The
Central Elections Committee reported higher than expected voter turnout
on Tuesday,
with 63.7% percent of eligible voters casting their ballot by 8 p.m., as opposed
to the 59.7% of Israelis who voted by 8 p.m. in the 2009 Knesset
election. The voter turnout numbers marked the highest rate since the1999 election.
Central Elections Committee statistician
Avraham Diskin said Tuesday that if the current rate of voting
continues, turnout could top 70%, Channel 10 reported.
He
cautioned, however, that "we have seen in the past that the trend can
change at 8:00 p.m. Polls were set to close at 10 p.m., after which exit
polls prognosticating the results of the elections were set to be
released.
Prime Minister Binyamin Netanyahu lamented the relatively low turnout in traditional Likud neighborhoods in the elections despite the high voter turnout across Israel.

"There
are reports that in regions that have traditionally been Likud
strongholds, turnout has been lower than the national average,"
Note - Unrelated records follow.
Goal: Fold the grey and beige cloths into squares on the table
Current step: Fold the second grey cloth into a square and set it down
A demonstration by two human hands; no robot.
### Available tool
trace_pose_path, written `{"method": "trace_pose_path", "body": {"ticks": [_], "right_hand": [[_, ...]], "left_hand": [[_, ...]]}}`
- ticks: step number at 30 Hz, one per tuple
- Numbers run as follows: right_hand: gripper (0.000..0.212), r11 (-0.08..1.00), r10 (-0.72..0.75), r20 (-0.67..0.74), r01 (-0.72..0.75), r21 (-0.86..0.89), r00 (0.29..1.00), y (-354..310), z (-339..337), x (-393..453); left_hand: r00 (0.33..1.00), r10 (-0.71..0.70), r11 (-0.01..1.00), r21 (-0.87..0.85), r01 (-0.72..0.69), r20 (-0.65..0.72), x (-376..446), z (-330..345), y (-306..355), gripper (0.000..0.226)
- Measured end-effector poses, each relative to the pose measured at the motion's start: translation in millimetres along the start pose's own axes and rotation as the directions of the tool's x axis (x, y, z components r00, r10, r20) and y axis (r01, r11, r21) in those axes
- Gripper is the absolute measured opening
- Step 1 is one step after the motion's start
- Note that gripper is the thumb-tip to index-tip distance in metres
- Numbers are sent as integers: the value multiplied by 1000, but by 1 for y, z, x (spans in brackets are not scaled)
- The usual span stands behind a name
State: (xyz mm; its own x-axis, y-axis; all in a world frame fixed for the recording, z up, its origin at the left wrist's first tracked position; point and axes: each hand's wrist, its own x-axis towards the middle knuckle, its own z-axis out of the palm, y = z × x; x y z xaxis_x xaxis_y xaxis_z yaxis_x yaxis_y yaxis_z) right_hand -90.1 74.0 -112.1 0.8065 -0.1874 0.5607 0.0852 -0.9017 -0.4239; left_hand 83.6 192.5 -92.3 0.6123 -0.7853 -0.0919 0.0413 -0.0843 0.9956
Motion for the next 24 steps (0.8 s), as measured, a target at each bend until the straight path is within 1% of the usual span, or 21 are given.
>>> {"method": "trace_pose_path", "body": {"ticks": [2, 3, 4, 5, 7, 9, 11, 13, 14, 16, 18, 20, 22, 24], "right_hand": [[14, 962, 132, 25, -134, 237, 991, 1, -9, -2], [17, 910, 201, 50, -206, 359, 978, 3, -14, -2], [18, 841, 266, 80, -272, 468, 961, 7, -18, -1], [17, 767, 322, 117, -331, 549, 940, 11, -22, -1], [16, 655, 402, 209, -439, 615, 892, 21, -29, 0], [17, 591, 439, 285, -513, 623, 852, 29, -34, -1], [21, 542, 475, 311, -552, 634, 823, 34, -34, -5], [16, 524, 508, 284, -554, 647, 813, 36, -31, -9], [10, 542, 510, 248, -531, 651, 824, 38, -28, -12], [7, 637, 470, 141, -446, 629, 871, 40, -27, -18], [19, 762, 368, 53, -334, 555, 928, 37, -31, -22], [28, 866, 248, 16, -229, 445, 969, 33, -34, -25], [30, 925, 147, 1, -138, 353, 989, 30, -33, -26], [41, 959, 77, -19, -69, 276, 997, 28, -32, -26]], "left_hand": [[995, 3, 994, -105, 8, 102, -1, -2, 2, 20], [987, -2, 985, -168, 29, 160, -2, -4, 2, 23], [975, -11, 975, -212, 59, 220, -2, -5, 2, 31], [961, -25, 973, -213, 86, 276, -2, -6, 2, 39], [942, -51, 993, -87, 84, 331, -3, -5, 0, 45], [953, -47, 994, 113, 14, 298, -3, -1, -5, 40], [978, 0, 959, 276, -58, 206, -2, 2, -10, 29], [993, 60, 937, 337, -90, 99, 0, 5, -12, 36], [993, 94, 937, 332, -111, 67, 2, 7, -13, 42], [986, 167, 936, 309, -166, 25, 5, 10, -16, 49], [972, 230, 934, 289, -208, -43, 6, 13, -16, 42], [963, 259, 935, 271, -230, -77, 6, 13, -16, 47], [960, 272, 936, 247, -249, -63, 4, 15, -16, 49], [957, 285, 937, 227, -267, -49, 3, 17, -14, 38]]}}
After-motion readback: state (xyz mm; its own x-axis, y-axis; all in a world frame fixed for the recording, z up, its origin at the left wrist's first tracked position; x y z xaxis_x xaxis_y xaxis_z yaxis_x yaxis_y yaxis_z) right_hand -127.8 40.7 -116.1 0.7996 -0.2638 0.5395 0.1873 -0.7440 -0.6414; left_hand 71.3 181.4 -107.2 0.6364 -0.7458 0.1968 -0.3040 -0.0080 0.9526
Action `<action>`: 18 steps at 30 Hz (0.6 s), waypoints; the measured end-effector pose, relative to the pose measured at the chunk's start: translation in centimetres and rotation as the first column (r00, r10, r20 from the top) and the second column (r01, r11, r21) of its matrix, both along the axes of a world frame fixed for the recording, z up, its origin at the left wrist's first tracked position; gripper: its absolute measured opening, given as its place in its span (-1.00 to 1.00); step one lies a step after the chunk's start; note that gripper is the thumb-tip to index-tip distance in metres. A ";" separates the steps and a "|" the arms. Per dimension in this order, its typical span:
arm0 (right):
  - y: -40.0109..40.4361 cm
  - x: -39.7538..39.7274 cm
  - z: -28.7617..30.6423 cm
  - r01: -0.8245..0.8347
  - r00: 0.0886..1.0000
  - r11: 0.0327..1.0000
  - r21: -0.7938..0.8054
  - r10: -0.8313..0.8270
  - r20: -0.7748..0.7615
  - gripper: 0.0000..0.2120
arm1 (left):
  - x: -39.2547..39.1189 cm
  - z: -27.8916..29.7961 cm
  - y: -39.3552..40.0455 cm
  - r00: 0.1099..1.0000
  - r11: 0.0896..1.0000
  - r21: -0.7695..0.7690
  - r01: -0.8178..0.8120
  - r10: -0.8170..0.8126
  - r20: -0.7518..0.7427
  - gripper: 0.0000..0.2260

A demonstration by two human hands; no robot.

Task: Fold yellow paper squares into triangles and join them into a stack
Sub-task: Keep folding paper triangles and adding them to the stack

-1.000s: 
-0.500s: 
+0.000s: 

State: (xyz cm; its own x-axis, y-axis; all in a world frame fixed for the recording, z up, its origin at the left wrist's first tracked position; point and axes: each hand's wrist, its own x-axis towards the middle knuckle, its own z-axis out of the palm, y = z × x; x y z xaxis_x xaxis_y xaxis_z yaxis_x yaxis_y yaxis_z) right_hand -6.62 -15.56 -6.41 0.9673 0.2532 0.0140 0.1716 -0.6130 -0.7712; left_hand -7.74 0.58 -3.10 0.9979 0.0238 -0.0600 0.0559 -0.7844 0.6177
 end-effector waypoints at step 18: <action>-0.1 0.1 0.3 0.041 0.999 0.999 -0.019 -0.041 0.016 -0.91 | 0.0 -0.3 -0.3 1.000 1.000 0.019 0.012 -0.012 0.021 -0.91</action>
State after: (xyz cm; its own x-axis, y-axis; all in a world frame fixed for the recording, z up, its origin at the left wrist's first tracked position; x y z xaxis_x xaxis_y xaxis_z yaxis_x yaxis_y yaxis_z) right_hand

Netanyahu said during a visit to a polling station in Ashdod. "I
therefore call on all generations of Likud voters to drop everything and
go vote."
Netanyahu
is widely expected to be tapped to form the next government, although
final polls taken in the run-up to Tuesday's vote indicated that while his
Likud-Beytenu party would indeed claim the most seats, there would be a
significant drop from the 42 seats that it boasted when Likud and
Yisrael Beytenu joined forces back in October.